__THE TASK__
Find the word "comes" in the listing, and copy out each line where it turns up.

__RECORDS FOR THE TASK__
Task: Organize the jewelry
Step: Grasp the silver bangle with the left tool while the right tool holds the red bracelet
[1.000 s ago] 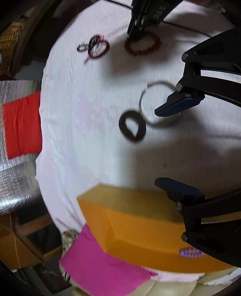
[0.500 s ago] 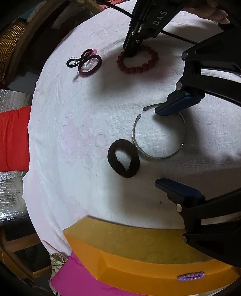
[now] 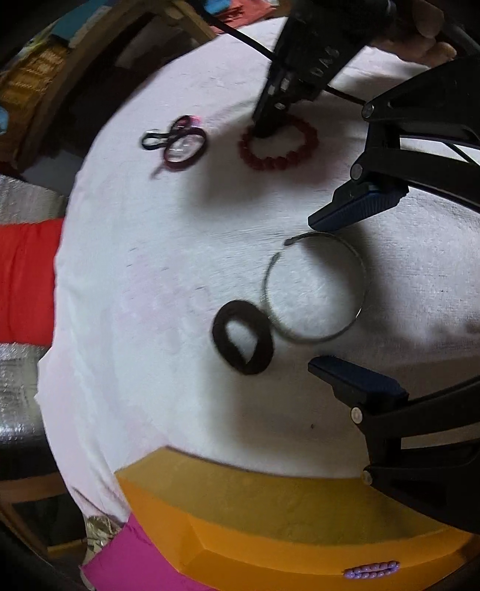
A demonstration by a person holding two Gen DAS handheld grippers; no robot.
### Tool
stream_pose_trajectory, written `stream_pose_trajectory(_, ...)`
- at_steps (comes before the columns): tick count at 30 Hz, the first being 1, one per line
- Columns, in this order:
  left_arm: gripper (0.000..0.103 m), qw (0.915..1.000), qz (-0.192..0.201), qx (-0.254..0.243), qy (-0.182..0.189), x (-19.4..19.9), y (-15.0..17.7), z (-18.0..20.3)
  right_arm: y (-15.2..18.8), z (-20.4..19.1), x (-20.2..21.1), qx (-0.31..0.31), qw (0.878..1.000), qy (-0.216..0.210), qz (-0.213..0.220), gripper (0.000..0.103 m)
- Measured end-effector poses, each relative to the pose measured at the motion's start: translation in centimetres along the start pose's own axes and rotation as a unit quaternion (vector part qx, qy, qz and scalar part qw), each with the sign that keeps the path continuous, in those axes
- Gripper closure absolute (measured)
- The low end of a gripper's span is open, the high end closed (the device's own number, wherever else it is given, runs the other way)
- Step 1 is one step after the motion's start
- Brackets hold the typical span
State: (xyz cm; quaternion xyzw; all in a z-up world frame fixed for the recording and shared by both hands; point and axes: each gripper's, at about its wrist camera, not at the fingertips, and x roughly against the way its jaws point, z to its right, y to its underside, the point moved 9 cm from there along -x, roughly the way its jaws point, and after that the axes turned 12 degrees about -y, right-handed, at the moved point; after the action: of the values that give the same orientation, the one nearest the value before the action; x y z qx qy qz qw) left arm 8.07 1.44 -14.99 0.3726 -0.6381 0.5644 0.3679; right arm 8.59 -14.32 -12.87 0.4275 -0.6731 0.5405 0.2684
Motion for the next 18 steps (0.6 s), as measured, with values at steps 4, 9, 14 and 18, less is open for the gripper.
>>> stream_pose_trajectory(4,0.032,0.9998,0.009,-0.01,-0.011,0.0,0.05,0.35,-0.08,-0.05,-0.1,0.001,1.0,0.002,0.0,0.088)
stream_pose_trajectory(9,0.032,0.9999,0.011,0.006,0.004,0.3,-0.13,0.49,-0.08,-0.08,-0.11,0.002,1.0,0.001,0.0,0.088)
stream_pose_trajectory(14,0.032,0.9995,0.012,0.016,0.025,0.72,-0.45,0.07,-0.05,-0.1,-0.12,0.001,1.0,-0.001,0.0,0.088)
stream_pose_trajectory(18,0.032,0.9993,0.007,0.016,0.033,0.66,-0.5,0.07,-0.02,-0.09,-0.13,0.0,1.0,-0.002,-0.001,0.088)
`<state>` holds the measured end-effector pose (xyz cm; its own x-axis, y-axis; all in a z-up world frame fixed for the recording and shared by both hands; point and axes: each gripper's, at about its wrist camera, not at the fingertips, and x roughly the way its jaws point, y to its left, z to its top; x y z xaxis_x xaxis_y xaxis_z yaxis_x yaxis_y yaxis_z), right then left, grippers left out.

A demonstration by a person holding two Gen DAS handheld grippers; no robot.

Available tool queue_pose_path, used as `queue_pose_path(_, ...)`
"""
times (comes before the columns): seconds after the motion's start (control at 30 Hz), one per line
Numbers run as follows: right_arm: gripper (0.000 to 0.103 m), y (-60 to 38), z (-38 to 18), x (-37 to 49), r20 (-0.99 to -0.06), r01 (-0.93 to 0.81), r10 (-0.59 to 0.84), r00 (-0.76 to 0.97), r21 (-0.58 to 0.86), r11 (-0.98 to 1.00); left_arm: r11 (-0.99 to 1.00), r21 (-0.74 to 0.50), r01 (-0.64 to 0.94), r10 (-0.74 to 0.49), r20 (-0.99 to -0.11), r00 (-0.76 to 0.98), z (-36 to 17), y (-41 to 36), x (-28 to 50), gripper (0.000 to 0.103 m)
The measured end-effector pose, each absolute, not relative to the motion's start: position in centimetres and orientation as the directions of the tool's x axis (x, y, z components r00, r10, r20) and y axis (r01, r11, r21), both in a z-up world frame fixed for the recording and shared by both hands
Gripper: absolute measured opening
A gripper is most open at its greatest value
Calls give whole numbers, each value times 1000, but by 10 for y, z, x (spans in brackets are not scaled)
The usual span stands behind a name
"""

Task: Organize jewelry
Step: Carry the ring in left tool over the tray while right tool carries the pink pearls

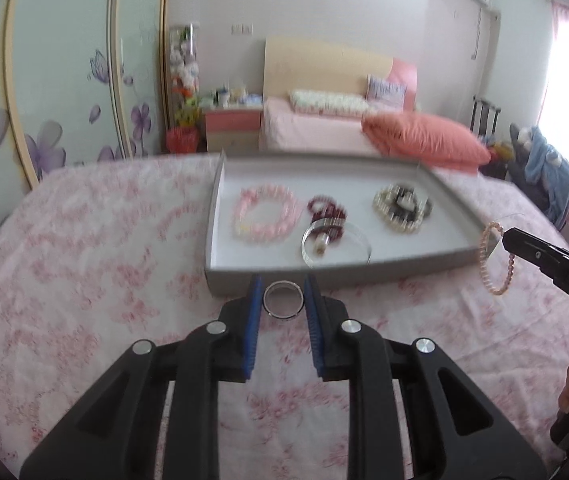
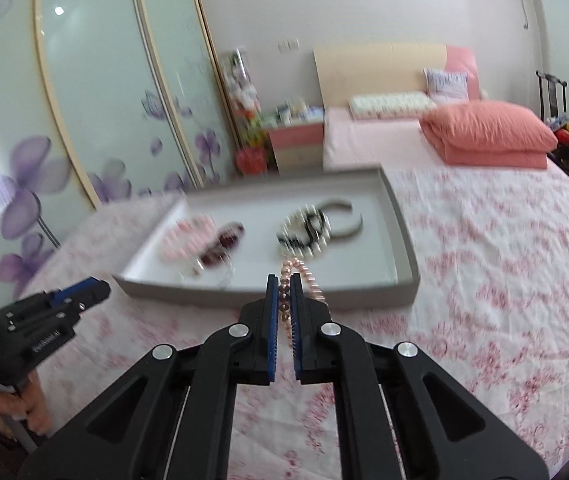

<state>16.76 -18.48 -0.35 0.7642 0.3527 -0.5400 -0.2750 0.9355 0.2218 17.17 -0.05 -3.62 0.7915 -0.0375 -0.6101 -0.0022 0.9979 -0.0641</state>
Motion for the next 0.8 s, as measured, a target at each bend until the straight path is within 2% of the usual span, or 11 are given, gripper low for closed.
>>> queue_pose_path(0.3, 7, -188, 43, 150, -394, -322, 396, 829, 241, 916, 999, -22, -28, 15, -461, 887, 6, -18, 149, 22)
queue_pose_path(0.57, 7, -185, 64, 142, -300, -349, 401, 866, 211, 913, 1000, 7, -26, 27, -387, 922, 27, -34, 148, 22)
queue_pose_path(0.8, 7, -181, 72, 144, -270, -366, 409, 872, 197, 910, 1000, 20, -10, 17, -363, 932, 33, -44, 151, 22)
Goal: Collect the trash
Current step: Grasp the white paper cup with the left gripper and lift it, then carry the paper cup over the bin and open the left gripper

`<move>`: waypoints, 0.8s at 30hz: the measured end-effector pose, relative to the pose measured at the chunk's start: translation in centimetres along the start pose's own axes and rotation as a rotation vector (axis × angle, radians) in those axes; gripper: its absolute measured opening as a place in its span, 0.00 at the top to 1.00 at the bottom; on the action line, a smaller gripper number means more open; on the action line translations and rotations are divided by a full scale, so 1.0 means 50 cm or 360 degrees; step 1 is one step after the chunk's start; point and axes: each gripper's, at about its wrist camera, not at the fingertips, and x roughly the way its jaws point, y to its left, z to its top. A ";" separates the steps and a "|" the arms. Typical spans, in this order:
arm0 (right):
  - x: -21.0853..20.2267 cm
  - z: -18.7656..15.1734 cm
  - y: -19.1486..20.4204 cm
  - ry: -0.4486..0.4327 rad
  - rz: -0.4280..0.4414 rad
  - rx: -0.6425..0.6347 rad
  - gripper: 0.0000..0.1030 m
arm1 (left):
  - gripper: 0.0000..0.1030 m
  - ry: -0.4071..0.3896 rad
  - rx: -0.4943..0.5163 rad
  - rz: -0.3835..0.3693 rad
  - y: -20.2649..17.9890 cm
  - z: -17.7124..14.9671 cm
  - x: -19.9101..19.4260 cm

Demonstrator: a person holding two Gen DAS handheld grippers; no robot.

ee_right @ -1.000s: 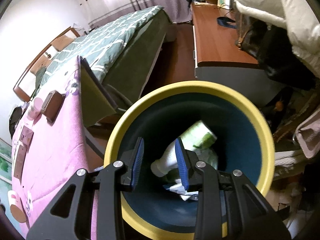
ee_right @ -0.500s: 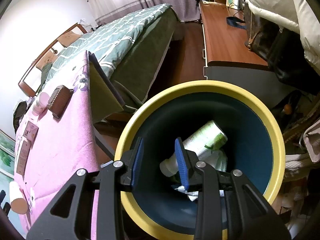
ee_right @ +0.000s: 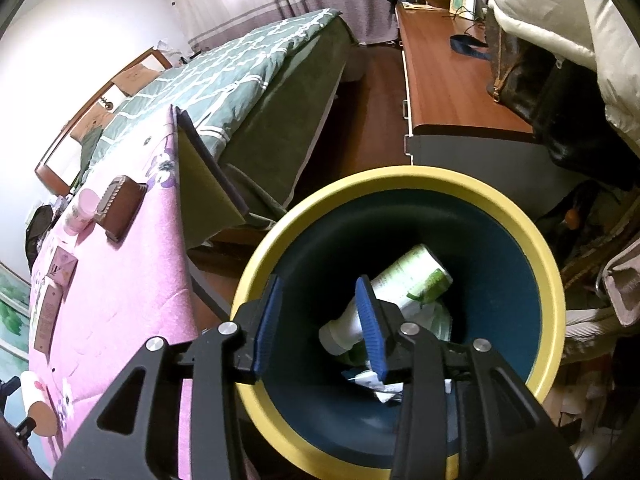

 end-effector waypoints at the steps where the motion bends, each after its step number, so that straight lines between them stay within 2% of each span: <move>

__YOUR SOLUTION__
- at_steps (comes before the columns): tick count at 30 Hz, the first being 1, one per line
times (comes before the columns): seconds after the motion's start (control at 30 Hz), one per line

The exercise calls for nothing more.